Transportation Industry

Controlled Public Transport Fares in the Developing World: Help or Hindrance to the Urban Poor?

Institute of Transportation Engineers. ITE Journal, Jun 2005 by Thompson, John E, Nagayama, Katsuhide

* Public transport is an essential element of mobility for all Cairenes, particularly the poor. Sustainable public transport must be achieved with a minimum (but not necessarily a complete absence of) subsidy. There are no easy procedural answers to this issue, but approaches must be tailored to Egyptian norms, political realities and perceptions. A logical path, given that formal public transport operators are government-owned, is that the commercialization of operations via the increasing involvement of the private sector.

GREATS has recommended a comprehensive series of programs and projects to enhance transport for all Cairenes, including the urban poor. The hardware (infrastructure), software (institutional and organizational arrangements) and humanware (education and training) elements of the master plan include approximately 60 projects and programs. Although the plan focuses on the entire metropolitan region and the populace therein, the needs of the urban poor are seen as an important component of that plan.

In other words, achieving sustainable social and economic growth, assuring social equity and improving the urban environment are adopted as core future goals. Three master plan elements are seen as being particularly beneficial to the urban poor.

Targeted Subsidy

Measures that could be used to mitigate the plight of transport for the urban poor include the targeting of public transport support. This can come via the application of subsidies that benefit specific strata of the population rather than all users of public transport or via the designation of routes or services that specifically benefit the urban poor.

In either case, operators and the government must enter into more targeted arrangements. One of the most effective means of providing a subsidy to lowincome citizens while maintaining the incentive for public transport operator efficiency is to provide the subsidy directly to the person, not the enterprise.

In that way, fares can be set at a commercially viable level and operators would continue to pursue efficiency measures, as perhaps built into a performance agreement. This was achieved in Peru, whereby tickets were sold at kiosks and other outlets around the city and neighborhoods at a reduced price that was considered affordable to the population.

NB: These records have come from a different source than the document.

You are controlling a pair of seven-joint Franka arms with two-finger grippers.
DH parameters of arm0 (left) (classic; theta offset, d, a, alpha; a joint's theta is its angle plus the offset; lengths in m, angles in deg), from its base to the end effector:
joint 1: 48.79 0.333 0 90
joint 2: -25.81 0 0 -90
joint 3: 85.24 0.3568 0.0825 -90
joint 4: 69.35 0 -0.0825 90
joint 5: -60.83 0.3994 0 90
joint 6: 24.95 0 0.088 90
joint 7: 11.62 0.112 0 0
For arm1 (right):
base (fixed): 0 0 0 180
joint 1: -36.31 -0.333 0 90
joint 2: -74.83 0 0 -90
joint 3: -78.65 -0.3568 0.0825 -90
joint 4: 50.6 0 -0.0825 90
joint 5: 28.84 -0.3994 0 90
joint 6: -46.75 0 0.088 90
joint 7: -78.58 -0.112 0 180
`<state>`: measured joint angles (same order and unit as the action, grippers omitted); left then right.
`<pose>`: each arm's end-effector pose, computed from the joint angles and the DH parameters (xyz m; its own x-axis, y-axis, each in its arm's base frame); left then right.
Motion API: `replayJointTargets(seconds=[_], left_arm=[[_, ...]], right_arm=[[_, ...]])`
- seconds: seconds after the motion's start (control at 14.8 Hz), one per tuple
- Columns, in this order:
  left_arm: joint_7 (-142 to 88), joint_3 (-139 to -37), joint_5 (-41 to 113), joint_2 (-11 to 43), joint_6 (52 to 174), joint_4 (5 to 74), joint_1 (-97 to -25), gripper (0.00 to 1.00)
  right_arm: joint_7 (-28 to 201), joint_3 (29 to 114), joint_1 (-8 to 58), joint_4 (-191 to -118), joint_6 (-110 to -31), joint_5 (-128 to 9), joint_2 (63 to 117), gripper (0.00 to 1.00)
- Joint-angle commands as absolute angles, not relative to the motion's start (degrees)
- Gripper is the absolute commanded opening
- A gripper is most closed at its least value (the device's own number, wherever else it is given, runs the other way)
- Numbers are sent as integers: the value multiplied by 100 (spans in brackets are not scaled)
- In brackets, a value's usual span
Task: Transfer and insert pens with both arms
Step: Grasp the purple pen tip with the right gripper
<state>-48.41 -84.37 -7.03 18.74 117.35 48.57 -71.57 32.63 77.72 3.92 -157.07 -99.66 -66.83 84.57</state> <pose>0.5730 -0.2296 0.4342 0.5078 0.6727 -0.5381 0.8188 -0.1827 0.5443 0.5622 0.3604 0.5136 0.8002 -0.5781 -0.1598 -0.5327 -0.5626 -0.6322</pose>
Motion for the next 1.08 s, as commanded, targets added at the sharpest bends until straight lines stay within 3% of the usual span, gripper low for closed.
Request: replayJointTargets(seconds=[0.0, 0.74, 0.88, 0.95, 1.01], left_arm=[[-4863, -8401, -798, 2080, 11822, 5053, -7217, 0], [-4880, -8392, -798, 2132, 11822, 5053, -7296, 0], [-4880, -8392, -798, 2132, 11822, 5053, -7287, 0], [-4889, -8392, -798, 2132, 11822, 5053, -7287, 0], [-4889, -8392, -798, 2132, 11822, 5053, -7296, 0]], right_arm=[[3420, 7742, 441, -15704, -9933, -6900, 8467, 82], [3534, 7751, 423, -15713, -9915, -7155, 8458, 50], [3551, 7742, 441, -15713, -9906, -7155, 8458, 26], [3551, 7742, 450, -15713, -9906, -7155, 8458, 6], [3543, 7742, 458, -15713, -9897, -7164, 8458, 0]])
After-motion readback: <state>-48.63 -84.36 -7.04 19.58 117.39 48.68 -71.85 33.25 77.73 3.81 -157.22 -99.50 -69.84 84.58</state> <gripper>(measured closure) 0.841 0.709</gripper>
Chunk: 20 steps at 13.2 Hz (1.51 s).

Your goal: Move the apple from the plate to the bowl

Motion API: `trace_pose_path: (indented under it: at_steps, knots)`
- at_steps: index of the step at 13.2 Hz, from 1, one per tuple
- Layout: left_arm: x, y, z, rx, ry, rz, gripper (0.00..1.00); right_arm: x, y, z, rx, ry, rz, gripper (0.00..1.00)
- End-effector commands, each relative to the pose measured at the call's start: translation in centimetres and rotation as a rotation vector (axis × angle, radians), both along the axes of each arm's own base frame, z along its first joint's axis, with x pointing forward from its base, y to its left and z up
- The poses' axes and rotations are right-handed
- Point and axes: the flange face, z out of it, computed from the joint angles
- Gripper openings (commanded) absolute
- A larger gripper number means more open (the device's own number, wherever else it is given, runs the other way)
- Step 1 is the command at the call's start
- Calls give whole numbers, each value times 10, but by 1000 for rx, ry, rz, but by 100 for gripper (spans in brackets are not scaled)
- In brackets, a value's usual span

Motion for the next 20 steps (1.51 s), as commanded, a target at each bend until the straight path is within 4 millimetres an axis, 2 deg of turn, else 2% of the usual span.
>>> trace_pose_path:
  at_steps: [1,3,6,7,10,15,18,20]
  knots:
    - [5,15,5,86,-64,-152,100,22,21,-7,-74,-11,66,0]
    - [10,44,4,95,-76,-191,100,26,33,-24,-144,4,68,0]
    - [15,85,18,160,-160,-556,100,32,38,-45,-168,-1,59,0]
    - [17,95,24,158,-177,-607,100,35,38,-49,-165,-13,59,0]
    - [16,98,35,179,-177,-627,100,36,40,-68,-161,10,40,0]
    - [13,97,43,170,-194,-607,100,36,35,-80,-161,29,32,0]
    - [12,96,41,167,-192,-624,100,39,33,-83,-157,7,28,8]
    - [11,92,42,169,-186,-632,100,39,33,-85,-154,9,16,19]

In Brazil, it is believed that no one should spend more than 6 percent of their salary on public transportation. Consequently, legislation was passed so that all major employers would provide a subsidy directly to workers equal to the difference in their transportation costs and 6 percent of their salary.

In France, a tax is levied on businesses and collected by local governments. This revenue is used to subsidize transport operators that operate under franchise agreements with local transport authorities. Transfer of responsibility for "social" subsidies from the accounts of the transport operators to those of the relevant line agencies/ministries also is widely advocated in several former Soviet republics.